* HOW TO COMPLETE THIS TASK
Write out, word for word, every line in the data below from the one containing "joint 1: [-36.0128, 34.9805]" to the one containing "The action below", both of them included.

* INPUT DATA
#####

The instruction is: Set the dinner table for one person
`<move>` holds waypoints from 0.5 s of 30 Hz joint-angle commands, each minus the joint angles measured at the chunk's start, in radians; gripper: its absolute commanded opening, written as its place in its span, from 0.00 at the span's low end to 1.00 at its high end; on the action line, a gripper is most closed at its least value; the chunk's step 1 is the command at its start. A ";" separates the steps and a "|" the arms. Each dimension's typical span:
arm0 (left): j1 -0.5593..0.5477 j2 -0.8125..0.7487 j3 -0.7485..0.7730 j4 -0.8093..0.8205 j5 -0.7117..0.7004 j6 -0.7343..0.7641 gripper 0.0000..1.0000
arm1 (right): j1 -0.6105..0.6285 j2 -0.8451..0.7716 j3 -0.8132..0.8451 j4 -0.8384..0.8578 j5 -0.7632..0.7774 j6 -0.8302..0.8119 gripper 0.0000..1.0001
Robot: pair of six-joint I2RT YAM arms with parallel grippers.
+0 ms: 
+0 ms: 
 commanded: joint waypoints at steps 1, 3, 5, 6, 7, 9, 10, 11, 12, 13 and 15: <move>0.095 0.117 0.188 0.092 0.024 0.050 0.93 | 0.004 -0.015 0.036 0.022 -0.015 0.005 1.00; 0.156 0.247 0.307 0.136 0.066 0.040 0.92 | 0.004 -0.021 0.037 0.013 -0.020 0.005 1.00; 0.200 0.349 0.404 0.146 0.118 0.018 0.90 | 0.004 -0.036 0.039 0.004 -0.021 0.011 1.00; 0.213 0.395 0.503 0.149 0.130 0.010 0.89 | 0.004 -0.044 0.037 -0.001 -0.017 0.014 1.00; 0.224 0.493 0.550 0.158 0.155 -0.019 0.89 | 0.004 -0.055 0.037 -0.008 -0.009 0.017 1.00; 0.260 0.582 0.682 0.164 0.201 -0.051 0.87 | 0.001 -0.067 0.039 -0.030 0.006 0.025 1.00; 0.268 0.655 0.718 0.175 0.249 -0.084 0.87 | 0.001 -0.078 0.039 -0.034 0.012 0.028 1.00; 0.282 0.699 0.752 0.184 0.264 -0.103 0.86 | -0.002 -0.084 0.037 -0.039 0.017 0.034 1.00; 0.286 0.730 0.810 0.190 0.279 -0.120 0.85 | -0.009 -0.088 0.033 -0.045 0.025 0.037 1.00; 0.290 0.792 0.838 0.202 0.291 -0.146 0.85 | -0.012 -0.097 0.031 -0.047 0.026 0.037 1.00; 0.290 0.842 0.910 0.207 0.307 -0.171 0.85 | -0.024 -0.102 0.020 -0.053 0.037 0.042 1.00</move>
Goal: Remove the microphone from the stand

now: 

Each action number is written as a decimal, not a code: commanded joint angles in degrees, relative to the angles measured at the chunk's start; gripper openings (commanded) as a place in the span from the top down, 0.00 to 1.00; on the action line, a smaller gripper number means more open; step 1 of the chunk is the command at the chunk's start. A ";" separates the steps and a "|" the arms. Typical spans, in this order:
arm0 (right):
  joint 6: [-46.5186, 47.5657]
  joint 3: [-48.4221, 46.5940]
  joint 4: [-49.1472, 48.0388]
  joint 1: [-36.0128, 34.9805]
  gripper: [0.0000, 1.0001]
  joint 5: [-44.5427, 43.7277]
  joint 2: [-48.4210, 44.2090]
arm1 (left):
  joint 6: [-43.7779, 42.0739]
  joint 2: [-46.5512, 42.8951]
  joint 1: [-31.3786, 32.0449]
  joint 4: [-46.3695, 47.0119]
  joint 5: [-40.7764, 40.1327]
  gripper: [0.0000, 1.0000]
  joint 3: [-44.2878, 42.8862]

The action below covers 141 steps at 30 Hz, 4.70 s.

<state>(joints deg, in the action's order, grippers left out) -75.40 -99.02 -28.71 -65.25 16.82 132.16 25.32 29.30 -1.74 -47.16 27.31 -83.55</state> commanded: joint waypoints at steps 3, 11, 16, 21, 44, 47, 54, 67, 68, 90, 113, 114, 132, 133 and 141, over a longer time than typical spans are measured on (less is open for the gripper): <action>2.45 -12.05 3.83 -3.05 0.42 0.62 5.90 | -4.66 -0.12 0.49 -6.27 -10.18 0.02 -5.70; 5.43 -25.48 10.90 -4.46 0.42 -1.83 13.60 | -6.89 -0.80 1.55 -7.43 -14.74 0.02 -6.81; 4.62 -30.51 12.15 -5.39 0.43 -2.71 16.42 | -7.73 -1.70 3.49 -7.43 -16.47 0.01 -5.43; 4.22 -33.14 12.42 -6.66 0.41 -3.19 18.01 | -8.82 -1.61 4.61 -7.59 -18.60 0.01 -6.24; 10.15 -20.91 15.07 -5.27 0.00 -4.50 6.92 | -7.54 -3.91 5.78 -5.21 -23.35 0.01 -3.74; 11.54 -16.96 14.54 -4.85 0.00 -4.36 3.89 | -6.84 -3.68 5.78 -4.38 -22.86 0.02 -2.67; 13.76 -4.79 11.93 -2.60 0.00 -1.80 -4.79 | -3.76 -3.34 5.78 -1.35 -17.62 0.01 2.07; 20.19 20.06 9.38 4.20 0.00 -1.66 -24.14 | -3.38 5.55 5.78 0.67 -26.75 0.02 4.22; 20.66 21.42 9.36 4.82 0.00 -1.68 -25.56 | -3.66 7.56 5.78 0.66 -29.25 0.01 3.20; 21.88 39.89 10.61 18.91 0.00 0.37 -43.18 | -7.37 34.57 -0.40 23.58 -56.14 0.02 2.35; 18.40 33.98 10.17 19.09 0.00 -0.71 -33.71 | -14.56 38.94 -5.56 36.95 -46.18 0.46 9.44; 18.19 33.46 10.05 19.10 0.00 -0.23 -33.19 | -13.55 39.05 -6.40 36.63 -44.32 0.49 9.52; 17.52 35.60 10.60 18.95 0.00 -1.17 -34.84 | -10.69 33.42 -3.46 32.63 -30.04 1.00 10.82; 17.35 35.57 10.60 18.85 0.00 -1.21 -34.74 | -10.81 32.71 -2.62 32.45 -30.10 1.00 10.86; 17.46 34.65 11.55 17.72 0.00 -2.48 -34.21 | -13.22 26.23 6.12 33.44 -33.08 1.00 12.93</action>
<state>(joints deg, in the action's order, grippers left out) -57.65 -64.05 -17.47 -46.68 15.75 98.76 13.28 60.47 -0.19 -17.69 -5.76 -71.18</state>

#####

* YOUR RESPONSE
  joint 1: [-36.0128, 34.9805]
  gripper: [0.0000, 1.0001]
  joint 5: [-44.5427, 43.7277]
  joint 2: [-48.4210, 44.2090]
arm1 (left):
  joint 6: [-43.7779, 42.0739]
  joint 2: [-46.5512, 42.8951]
  joint 1: [-31.3786, 32.0449]
  joint 4: [-46.3695, 47.0119]
  joint 5: [-40.7764, 40.1327]
  gripper: [0.0000, 1.0000]
  joint 3: [-44.2878, 42.8862]

The action below covers 141 steps at 30 Hz, 4.70 s.

No part of the exercise remains unanswered.